Musique

Après 15 années de recul à l’issue desquelles le marché global accuse une perte de 40 % de sa valeur, l’industrie musicale confirme son retour à la croissance grâce au développement des offres de streaming. Les recettes numériques représentent maintenant plus de la moitié du chiffre d’affaires du secteur.

L’industrie musicale, précurseur de la transition vers un modèle d’accès

Premier secteur culturel frappé par la numérisation, l’industrie musicale est devenue en 15 ans l’emblème des nouvelles habitudes de consommation. Désormais, la détention d’un bien culturel – physique ou numérique – n’est plus la règle. Le modèle de l’accès s’est entre-temps imposé. Les ventes physiques continuent de plonger, en valeur comme en volume, malgré le renouveau du vinyle sur tous les marchés occidentaux. Il ne faut cependant pas y voir uniquement un signe du déclin du physique face au numérique, mais bien une mutation des pratiques culturelles. En effet, le téléchargement de titres comme d’albums recule également depuis 2015 à l’échelle mondiale.

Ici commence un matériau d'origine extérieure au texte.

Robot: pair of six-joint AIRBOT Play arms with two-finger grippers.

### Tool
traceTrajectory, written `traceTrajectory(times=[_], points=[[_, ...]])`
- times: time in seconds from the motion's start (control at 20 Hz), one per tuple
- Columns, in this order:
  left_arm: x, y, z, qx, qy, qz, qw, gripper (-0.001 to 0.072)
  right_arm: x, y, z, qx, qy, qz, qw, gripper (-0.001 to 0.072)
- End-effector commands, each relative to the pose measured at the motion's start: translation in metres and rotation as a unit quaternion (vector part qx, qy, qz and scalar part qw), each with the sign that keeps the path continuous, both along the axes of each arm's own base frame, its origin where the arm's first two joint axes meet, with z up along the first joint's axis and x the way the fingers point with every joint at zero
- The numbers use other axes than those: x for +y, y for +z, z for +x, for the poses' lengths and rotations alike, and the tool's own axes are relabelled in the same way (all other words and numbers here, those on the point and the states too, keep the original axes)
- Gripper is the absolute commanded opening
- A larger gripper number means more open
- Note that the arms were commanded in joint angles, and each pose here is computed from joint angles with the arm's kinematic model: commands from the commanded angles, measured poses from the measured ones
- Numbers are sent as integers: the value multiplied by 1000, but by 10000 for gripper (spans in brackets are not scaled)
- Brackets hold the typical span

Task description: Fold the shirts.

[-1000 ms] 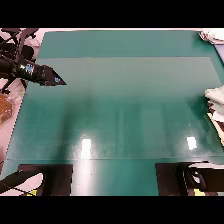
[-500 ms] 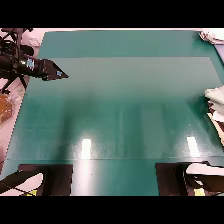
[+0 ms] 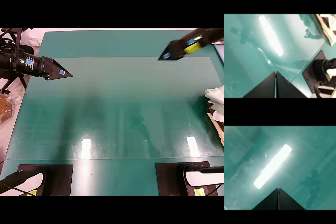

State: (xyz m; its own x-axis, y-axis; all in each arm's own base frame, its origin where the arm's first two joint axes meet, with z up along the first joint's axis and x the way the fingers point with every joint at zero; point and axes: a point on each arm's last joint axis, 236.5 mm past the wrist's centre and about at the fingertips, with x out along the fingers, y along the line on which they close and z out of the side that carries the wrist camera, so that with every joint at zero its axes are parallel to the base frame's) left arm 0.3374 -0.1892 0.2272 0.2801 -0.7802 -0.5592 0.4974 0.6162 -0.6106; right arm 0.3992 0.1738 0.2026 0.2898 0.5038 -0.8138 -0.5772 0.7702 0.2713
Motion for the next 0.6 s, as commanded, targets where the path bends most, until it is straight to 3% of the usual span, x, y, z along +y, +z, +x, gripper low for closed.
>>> traceTrajectory(times=[0.0,0.25,0.55], points=[[-2,2,-3,-3,-11,-4,1000,27,41,-19,-20,-12,56,-34,998,25],[-10,12,-7,-3,-19,-32,999,28,61,-11,-31,-7,73,11,997,25],[-13,16,-8,-3,-22,-41,999,28,61,-11,-31,-7,72,10,997,25]])
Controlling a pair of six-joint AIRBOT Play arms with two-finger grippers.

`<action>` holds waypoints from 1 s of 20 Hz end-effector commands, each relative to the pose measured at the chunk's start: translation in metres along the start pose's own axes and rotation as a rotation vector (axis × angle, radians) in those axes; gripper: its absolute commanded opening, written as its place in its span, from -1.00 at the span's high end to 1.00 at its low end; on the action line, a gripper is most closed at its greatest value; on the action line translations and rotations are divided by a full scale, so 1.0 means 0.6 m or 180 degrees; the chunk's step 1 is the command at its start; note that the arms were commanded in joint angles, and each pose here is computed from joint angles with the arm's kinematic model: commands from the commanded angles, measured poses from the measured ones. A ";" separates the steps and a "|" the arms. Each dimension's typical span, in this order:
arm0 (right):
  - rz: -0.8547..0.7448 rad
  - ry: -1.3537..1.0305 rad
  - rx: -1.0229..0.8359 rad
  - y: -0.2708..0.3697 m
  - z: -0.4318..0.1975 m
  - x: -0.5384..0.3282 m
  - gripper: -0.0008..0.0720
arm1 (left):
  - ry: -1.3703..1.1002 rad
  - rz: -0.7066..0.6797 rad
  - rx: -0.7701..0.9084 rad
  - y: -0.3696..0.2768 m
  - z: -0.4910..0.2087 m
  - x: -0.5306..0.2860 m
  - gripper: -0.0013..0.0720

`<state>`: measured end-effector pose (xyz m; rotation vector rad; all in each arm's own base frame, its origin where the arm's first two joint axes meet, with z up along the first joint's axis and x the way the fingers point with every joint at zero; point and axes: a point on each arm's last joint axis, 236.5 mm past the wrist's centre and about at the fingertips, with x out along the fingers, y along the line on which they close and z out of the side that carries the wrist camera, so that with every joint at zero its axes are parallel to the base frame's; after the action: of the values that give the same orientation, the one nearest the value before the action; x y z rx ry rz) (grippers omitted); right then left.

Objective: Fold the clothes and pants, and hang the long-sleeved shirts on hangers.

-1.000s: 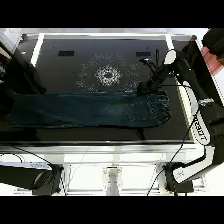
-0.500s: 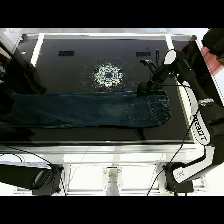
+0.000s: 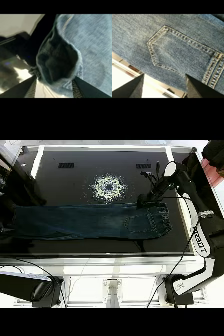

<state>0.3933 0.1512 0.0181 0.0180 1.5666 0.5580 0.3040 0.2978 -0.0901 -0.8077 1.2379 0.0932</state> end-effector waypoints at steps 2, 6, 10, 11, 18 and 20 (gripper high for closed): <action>0.0002 -0.0002 0.0018 0.001 0.000 0.000 -0.60 | 0.0005 -0.0104 0.0035 -0.012 0.006 0.019 0.23; 0.0001 -0.0002 0.0018 0.001 0.000 0.000 -0.60 | 0.0143 -0.0201 0.0065 -0.030 -0.009 0.021 0.91; -0.0002 -0.0002 0.0018 0.000 0.000 0.000 -0.52 | -0.0280 -0.0144 0.0261 -0.094 0.033 -0.046 0.92; 0.0000 0.0000 0.0019 0.001 0.000 0.000 -0.52 | -0.0433 -0.0196 0.0319 -0.127 0.046 -0.070 0.92; 0.0015 0.0137 0.0044 0.002 -0.017 -0.001 -0.52 | -0.0377 -0.0431 0.1922 -0.504 -0.026 -0.158 0.92; 0.0003 0.0138 0.0045 0.000 -0.017 -0.001 -0.52 | 0.0010 -0.0443 0.2356 -0.590 -0.106 -0.132 0.92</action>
<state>0.3848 0.1493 0.0184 0.0208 1.6057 0.5550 0.4061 0.1186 0.1192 -0.3815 1.0339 -0.2880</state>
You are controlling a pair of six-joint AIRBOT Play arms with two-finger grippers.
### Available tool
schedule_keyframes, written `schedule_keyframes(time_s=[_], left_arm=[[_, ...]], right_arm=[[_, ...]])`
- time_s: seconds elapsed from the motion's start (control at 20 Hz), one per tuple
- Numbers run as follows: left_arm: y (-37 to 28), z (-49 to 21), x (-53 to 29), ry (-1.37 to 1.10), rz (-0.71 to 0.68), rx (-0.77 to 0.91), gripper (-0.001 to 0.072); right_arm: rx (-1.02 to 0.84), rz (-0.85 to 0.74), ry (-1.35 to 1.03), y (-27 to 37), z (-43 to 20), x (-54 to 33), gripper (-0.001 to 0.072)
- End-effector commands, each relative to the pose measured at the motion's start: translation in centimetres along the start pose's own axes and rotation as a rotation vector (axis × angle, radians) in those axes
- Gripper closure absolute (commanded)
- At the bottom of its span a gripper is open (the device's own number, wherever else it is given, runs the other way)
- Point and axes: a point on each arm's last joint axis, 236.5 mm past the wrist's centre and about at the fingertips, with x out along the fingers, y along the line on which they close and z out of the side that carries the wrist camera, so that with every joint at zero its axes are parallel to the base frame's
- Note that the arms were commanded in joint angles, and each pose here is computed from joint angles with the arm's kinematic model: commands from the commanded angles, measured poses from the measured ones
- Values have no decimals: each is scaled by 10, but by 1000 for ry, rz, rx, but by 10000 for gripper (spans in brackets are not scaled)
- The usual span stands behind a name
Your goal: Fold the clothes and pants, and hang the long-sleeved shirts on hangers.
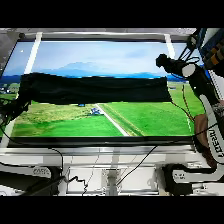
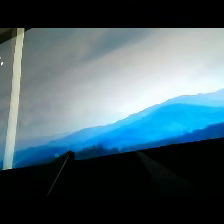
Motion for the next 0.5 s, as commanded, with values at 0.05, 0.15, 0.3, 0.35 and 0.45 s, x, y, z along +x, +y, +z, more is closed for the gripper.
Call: schedule_keyframes(time_s=[0.05, 0.15, 0.3, 0.35, 0.45], left_arm=[[-52, -4, 0, 57, -139, 140, 649], [-90, -10, -14, 91, -232, 252, 649], [-157, -9, -50, 58, -331, 434, 649], [-181, -8, -66, 33, -371, 474, 649], [-217, -10, -96, -4, -431, 543, 649]], right_arm=[[-105, 75, -21, 50, -11, 5, 288], [-124, 111, -72, 75, -7, 5, 662], [-141, 169, -159, 112, -1, 4, 692], [-134, 183, -156, 120, -6, 4, 692], [-118, 197, -102, 129, -26, 11, 693]])
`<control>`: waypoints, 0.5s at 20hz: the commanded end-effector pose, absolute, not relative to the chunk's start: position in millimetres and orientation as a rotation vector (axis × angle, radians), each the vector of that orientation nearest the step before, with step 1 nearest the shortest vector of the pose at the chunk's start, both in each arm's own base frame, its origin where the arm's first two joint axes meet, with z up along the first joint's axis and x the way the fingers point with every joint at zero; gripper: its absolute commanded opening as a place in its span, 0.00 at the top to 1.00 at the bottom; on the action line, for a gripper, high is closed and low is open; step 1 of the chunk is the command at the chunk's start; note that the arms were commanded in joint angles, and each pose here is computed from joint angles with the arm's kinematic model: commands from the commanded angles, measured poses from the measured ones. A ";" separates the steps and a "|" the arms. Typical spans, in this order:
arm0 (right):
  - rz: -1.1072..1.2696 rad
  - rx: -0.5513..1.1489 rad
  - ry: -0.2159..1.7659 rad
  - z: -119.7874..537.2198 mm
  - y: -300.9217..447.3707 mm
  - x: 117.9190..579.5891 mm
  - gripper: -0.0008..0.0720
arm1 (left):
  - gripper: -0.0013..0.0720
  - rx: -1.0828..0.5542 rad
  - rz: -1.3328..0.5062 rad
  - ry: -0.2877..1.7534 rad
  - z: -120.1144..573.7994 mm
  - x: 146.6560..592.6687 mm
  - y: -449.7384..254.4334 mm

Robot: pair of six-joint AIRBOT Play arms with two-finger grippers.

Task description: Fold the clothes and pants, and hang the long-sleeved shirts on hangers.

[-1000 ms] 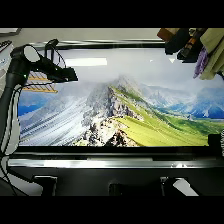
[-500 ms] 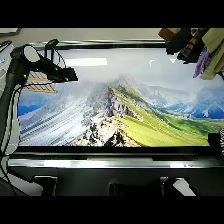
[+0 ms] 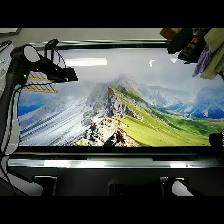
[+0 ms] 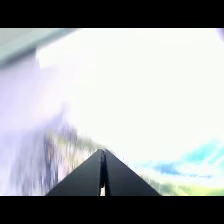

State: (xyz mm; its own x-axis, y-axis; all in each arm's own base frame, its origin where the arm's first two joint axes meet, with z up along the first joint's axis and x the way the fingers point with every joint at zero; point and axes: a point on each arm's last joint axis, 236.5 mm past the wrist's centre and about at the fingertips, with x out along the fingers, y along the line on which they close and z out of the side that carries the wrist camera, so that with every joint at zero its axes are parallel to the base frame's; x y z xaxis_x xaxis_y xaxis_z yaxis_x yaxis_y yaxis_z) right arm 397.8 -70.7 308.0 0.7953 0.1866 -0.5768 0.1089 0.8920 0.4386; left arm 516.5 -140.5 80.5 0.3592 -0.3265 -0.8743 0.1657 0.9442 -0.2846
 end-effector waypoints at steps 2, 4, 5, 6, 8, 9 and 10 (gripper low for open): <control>0.354 0.202 1.123 199.2 49.8 381.8 0.93 | 0.13 -0.157 -0.318 1.162 80.1 516.8 -140.0; 0.456 0.149 1.195 177.7 91.0 376.9 0.93 | 0.13 -0.157 -0.318 1.162 80.1 516.8 -140.0; 0.505 0.118 1.223 169.9 110.0 372.2 0.93 | 0.13 -0.157 -0.318 1.162 80.1 516.8 -140.0; 0.553 0.078 1.235 165.6 125.9 367.4 0.93 | 0.13 -0.157 -0.318 1.162 80.1 516.8 -140.0; 0.614 0.024 1.235 161.8 151.8 362.8 0.93 | 0.13 -0.157 -0.318 1.162 80.1 516.8 -140.0; 0.627 0.003 1.236 159.8 160.2 361.3 0.93 | 0.13 -0.157 -0.318 1.162 80.1 516.8 -140.0; 0.638 -0.013 1.233 159.0 166.7 360.1 0.93 | 0.13 -0.157 -0.318 1.162 80.1 516.8 -140.0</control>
State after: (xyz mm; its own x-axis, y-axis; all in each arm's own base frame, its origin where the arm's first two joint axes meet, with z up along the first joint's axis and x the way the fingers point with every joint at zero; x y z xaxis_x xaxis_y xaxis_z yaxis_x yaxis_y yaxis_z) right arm 370.7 136.9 170.3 0.2364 0.4513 -0.8605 -0.3757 0.8592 0.3473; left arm 516.6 -140.4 80.4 0.3593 -0.3262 -0.8744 0.1655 0.9444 -0.2843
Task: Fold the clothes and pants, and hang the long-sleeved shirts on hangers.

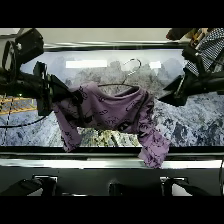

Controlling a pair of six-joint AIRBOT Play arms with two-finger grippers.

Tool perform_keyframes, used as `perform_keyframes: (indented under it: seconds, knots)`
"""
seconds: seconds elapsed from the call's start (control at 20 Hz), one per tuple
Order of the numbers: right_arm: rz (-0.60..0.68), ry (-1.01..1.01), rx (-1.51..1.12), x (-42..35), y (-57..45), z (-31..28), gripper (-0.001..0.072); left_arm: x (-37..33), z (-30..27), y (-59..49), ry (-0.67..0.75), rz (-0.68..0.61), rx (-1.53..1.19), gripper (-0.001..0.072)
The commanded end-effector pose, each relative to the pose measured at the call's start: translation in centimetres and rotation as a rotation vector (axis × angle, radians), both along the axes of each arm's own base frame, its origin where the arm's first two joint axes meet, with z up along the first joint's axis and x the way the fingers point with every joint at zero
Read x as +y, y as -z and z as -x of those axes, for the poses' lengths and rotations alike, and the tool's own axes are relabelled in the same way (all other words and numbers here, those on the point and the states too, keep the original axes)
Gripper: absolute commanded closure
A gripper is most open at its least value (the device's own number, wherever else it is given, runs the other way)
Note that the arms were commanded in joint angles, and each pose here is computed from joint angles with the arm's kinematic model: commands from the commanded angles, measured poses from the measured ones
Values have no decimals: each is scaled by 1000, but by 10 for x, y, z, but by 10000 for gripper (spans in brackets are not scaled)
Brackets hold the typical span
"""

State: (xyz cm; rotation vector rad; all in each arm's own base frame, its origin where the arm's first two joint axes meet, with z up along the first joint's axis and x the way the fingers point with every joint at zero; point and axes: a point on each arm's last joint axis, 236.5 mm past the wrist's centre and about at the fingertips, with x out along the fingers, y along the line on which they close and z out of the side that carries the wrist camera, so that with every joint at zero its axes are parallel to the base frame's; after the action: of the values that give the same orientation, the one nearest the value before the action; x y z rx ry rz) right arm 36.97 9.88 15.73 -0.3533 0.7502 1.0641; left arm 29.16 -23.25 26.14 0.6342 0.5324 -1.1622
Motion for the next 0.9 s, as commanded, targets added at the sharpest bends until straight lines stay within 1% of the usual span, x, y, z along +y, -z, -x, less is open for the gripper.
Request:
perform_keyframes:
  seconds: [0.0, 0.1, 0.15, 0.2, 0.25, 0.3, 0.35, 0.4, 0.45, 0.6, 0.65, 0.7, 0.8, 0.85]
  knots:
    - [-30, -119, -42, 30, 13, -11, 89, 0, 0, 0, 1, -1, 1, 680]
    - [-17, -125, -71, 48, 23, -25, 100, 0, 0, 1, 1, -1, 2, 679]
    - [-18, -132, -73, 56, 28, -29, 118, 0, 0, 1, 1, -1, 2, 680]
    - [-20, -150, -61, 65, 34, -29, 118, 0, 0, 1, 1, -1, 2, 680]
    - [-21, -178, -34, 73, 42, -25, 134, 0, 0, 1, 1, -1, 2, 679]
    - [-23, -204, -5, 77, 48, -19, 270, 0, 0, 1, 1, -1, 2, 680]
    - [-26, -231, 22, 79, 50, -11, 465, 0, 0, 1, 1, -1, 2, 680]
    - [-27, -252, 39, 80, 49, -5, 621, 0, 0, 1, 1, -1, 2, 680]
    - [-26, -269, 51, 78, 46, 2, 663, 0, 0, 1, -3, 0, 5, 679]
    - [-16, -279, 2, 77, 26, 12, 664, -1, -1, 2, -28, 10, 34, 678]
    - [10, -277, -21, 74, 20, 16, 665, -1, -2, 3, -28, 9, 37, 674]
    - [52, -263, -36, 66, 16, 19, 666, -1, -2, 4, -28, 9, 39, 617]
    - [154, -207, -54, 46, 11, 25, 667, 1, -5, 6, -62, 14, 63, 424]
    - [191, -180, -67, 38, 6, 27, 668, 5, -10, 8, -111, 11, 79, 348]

Le streaming porte la croissance à lui seul

Le succès des plateformes de streaming suffit néanmoins à insuffler une nouvelle dynamique positive, avec un taux de croissance proche de 60 % en moyenne annuelle depuis 2014, et laisse espérer que la crise de l’industrie musicale appartient désormais au passé. Les professionnels voient dans les évolutions actuelles deux signes encourageants : tout d’abord l’intérêt toujours élevé des consommateurs pour la musique, et surtout leur capacité à payer pour continuer d’accéder à une offre musicale.

Une concurrence accrue qui stimule les usages

Alors que le Suédois Spotify, lancé en 2006, semblait avoir pris suffisamment d’avance sur celui qui, en 2015 encore, semblait être son principal rival – le Français Deezer – pour s’imposer définitivement sur le marché, l’offre s’est depuis considérablement enrichie, et les arrivées successives des Américains Google, Apple et Amazon, pour ne citer que les plus gros, ont considérablement rebattu les cartes. Si Spotify fait toujours la course en tête avec 70 millions d’abonnés payants début 2018, Apple Music affichait déjà 38 millions d’abonnés en mars 2018, soit deux ans et demi après son lancement, et Amazon annonçait plusieurs dizaines de millions d’abonnés actifs à la même époque, après seulement un an d’existence. Deezer serait quant à lui toujours en dessous de la barre des 10 millions d’abonnés payants.

Un classement remis en cause par la reconnaissance vocale ?

Les perspectives de croissance du streaming demeurent très largement positives pour les prochaines années, mais deux inconnues demeurent : d’une part, la capacité à convertir le temps passé sur les sites de streaming vidéo en revenus pour l’industrie musicale ; d’autre part, la façon dont les systèmes de reconnaissance vocale, en particulier d’Amazon (Alexa) et de Google (Google Home), favoriseront la consommation des services de streaming associés. Spotify pourrait dans ce cas se trouver rapidement rattrapé par ses concurrents nord-américains.